OutOfMemoryError caused by CyclicTimeouts #10120

jsalts · 2023-07-18T00:48:48Z

Jetty version(s)
12.0.0.beta3

Java version/vendor (use: java -version)
openjdk 17.0.3 2022-04-19 LTS

OS type/version
linux

Description

This is mostly a shot in the dark at this point. We're using ProxyServlet with a five minute timeout and wondering if it's related.

The text was updated successfully, but these errors were encountered:

sbordet · 2023-07-18T07:19:43Z

I do not understand how the profiler shows the client-side exchange having a reference to o.e.j.server.internal.HttpConnection, as there is no link between the two.

Can you please detail a little more what you are doing, how long the proxy runs, whether the 5 minutes timeout expires or not, etc?

jsalts · 2023-07-18T16:01:23Z

We might have ruled out the proxy. We're able to reproduce it with this type of test case.

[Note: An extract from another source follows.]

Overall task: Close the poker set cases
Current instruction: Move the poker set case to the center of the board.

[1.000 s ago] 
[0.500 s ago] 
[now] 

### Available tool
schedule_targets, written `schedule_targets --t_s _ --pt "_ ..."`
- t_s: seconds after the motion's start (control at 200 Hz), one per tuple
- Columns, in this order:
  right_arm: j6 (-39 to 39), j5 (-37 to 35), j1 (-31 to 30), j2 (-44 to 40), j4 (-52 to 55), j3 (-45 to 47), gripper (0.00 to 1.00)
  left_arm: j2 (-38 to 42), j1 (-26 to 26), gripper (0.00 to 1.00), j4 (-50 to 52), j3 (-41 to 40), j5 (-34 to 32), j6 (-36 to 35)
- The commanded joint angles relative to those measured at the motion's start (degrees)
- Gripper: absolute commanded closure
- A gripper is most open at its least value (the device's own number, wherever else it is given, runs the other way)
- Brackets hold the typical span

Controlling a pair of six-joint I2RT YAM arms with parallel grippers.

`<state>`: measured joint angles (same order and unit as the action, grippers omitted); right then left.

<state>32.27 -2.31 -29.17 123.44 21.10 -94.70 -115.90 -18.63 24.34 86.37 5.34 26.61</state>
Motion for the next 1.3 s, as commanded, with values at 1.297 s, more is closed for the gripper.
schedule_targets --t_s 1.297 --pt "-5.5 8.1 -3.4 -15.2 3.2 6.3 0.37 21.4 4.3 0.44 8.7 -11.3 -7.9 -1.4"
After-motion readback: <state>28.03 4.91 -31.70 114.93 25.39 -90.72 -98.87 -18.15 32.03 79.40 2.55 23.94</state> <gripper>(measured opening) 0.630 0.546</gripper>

import java.io.IOException;
import java.net.URI;
import java.net.URISyntaxException;
import java.net.http.HttpRequest;
import java.net.http.HttpResponse;
import java.nio.charset.StandardCharsets;

class Scratch {
    // Uses the standard Java HttpClient
    public static void main(String[] args) throws URISyntaxException, IOException, InterruptedException {

        System.setProperty("jdk.httpclient.allowRestrictedHeaders", "connection");

        java.net.http.HttpClient client = java.net.http.HttpClient.newBuilder()
                .version(java.net.http.HttpClient.Version.HTTP_1_1)
                .build();

        for (int i = 0; i < 100_000; ++i) {
            var request = HttpRequest.newBuilder()
                    .header("Accept", "application/json")
                    .header("Content-Type", "application/json")
                    // Sending no Connection header, which is the same as keep-alive in Http 1.1,
                    // seems to result in OOM on the remote side.
//                    .header("Connection", "close")
                    .uri(new URI("http://localhost:8033/app/endpoint))
                    .POST(HttpRequest.BodyPublishers.ofString("{\"ids\":[6961806]}", StandardCharsets.UTF_8))
                    .build();

            HttpResponse<String> response = client.send(request, HttpResponse.BodyHandlers.ofString());

            int status = response.statusCode();
            if (status != 200) {
                System.out.println("ERROR: " + status);
            }

            if (i % 100 == 0) {
                System.out.println(i);
            }

            // 200 requests/second
            Thread.sleep(5);
        }
    }
}

jsalts · 2023-07-18T16:12:27Z

It's possible this is caused by addIdleTimeoutListener chain referencing the previous idle timeout.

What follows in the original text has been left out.